● **SUPPLIED DATA**:

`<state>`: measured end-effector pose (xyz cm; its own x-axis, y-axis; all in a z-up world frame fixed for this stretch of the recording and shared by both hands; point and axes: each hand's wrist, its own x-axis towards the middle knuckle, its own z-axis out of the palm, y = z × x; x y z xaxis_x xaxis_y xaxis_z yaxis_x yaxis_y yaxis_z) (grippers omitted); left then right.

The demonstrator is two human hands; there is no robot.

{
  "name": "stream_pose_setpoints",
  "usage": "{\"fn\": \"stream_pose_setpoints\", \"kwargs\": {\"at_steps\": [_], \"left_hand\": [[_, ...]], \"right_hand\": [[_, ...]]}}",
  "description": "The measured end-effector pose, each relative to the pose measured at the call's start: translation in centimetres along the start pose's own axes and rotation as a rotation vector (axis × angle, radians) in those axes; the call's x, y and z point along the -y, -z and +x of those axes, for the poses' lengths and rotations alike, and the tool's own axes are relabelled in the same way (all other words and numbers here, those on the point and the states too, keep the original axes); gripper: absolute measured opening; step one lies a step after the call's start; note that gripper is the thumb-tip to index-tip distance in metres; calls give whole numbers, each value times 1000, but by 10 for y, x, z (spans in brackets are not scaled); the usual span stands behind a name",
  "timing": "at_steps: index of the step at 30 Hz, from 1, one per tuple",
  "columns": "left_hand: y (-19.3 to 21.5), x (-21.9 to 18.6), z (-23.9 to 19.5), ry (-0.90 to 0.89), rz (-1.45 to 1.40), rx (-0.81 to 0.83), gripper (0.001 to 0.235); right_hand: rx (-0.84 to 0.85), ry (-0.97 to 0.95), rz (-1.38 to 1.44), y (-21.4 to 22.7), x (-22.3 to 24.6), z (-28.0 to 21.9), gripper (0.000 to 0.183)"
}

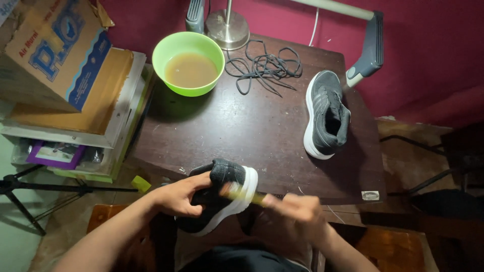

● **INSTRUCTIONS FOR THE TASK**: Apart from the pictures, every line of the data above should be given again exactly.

● **PROBLEM SOLUTION**:
`<state>`: measured end-effector pose (xyz cm; its own x-axis, y-axis; all in a z-up world frame fixed for this stretch of the recording and shared by both hands; point and axes: each hand's wrist, its own x-axis towards the middle knuckle, its own z-axis out of the palm, y = z × x; x y z xaxis_x xaxis_y xaxis_z yaxis_x yaxis_y yaxis_z) (grippers omitted); left then right.

The demonstrator is two human hands; there is no robot.

{
  "name": "stream_pose_setpoints",
  "usage": "{\"fn\": \"stream_pose_setpoints\", \"kwargs\": {\"at_steps\": [_], \"left_hand\": [[_, ...]], \"right_hand\": [[_, ...]]}}",
  "description": "The measured end-effector pose, each relative to the pose measured at the call's start: translation in centimetres along the start pose's own axes and rotation as a rotation vector (axis × angle, radians) in those axes; the call's x, y and z point along the -y, -z and +x of those axes, for the poses' lengths and rotations alike, and the tool's own axes are relabelled in the same way (all other words and numbers here, those on the point and the states too, keep the original axes); gripper: absolute measured opening; step one lies a step after the call's start; note that gripper is the thumb-tip to index-tip distance in metres; calls give whole numbers, each value times 1000, but by 10 for y, x, z (spans in brackets are not scaled); the usual span stands behind a name",
  "timing": "at_steps: index of the step at 30 Hz, from 1, one per tuple",
  "columns": "left_hand: y (-19.3 to 21.5), x (-21.9 to 18.6), z (-23.9 to 19.5), ry (-0.90 to 0.89), rz (-1.45 to 1.40), rx (-0.81 to 0.83), gripper (0.001 to 0.235); right_hand: rx (-0.84 to 0.85), ry (-0.97 to 0.95), rz (-1.38 to 1.44), y (-21.4 to 22.7), x (-22.3 to 24.6), z (-28.0 to 21.9), gripper (0.000 to 0.183)"
}

The exercise requires no more work.